- Task to complete: Return each line below exactly as it reads, and omit any image in it.

- Data extract:
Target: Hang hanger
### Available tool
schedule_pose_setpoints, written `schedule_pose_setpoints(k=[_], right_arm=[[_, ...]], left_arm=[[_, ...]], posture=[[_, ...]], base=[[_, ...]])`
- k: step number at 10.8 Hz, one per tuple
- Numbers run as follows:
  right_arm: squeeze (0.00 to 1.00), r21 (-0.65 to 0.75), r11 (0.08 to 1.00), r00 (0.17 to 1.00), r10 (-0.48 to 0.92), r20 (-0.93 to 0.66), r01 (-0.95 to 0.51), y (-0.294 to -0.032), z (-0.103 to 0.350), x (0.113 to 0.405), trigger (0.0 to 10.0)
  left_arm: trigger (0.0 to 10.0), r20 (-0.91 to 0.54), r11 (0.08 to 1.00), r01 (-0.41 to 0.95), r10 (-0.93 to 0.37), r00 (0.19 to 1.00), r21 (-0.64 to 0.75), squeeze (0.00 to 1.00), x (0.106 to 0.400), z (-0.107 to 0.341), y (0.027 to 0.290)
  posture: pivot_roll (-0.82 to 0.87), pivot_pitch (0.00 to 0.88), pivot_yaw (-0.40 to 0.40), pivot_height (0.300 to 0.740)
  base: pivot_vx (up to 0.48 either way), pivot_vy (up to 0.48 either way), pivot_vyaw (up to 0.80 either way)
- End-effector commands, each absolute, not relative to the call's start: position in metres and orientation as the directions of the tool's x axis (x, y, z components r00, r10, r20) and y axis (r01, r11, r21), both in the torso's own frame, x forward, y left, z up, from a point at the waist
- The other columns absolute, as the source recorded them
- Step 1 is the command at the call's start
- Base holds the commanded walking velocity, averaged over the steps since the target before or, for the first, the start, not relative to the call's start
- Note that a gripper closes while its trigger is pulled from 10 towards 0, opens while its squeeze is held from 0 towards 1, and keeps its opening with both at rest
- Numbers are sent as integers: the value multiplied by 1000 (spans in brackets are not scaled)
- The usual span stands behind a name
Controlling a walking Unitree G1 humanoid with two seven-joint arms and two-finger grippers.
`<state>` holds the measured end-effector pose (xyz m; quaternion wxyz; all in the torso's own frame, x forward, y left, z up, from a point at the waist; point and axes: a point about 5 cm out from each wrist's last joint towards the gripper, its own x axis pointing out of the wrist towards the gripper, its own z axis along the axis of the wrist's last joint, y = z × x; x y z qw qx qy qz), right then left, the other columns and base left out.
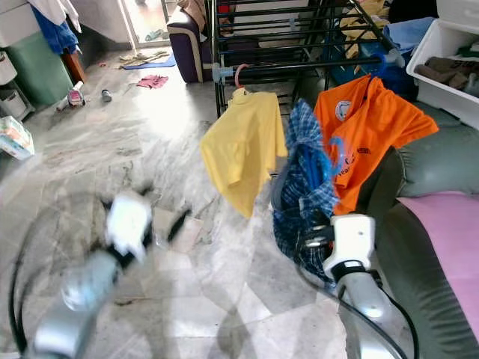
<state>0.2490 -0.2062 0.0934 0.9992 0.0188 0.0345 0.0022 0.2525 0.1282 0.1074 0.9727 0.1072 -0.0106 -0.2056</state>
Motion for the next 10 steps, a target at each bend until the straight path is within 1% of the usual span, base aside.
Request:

- Response to this exercise:
Target: Hang hanger
### Available tool
schedule_pose_setpoints, written `schedule_pose_setpoints(k=[_], right_arm=[[_, ...]], left_arm=[[_, ...]], posture=[[_, ...]], base=[[_, ...]])`
- k: step number at 10.8 Hz, one per tuple
- Numbers run as follows:
  right_arm: squeeze (0.00 to 1.00), r21 (-0.65 to 0.75), r11 (0.08 to 1.00), r00 (0.17 to 1.00), r10 (-0.48 to 0.92), r20 (-0.93 to 0.66), r01 (-0.95 to 0.51), y (-0.294 to -0.032), z (-0.103 to 0.350), x (0.113 to 0.405), trigger (0.0 to 10.0)
  left_arm: trigger (0.0 to 10.0), r20 (-0.91 to 0.54), r11 (0.08 to 1.00), r01 (-0.41 to 0.95), r10 (-0.93 to 0.37), r00 (0.19 to 1.00), r21 (-0.64 to 0.75), squeeze (0.00 to 1.00), x (0.106 to 0.400), z (-0.107 to 0.341), y (0.027 to 0.290)
  posture: pivot_roll (-0.82 to 0.87), pivot_pitch (0.00 to 0.88), pivot_yaw (-0.40 to 0.40), pivot_height (0.300 to 0.740)
  base: pivot_vx (up to 0.48 either way), pivot_vy (up to 0.48 either way), pivot_vyaw (up to 0.80 either way)
- End-effector commands, each absolute, not relative to the call's start: position in metres and orientation as the directions of the tool's x axis (x, y, z components r00, r10, r20) and y axis (r01, r11, r21), both in the torso's own frame, x forward, y left, z up, from a point at the waist
- The other columns absolute, as the source recorded them
- Step 1 is the command at the call's start
- Base holds the commanded walking velocity, averaged over the steps since the target before or, for the first, the start, not relative to the call's start
- Note that a gripper closes while its trigger is pulled from 10 towards 0, opens while its squeeze is held from 0 towards 1, and keeps its opening with both at rest
- Numbers are sent as integers: the value multiplied by 1000 (spans in brackets are not scaled)
- The usual span stands behind a name
Controlling a walking Unitree G1 humanoid with two seven-joint arms and two-finger grippers.
`<state>` holds the measured end-effector pose (xyz m; quaternion wxyz; all in the torso's own frame, x forward, y left, z up, from a point at the waist; point and axes: a point about 5 cm out from each wrist's last joint towards the gripper, its own x axis pointing out of the wrist towards the gripper, its own z axis along the axis of the wrist's last joint, y = z × x; x y z qw qx qy qz), right then left, the other columns and base left out.
<state>0.2490 -0.2062 0.0934 0.9992 0.0188 0.0345 0.0022 0.2525 0.1282 0.1074 0.9727 0.1072 -0.0106 -0.2056</state>
Motion for the next 10 steps, a target at each bend until the straight path is within 1% of the usual span, base aside.
Request:

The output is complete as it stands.